### Exercise requirements
Gather from the listing below each line that includes the word "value", and copy it.

### Material provided
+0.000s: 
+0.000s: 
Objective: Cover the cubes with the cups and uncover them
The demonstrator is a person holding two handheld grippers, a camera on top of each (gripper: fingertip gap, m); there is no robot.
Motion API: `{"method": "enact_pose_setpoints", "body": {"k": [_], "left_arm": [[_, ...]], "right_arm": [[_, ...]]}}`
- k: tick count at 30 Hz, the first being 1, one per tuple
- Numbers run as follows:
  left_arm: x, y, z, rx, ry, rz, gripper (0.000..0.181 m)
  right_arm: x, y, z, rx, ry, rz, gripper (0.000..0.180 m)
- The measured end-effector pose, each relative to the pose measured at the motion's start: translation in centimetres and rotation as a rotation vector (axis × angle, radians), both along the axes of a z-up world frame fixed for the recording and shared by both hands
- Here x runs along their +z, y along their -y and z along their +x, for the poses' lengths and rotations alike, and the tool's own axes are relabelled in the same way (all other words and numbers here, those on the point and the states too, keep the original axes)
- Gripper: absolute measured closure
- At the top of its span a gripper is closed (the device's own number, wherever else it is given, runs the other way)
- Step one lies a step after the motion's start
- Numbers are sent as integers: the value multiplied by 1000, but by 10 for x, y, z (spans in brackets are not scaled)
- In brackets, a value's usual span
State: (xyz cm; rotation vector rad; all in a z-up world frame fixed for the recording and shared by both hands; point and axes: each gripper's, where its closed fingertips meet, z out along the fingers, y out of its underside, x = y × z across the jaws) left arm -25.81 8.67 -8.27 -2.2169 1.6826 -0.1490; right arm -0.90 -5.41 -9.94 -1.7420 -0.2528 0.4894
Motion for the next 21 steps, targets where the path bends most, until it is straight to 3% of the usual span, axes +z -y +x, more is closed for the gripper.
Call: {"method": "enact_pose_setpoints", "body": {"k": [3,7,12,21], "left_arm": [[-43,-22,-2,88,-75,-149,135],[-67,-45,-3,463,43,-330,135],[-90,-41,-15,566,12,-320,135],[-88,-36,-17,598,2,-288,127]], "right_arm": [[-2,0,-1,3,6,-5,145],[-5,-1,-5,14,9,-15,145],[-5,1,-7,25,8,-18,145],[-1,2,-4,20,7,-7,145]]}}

### Exercise answer
- Numbers are sent as integers: the value multiplied by 1000, but by 10 for x, y, z (spans in brackets are not scaled)
- In brackets, a value's usual span

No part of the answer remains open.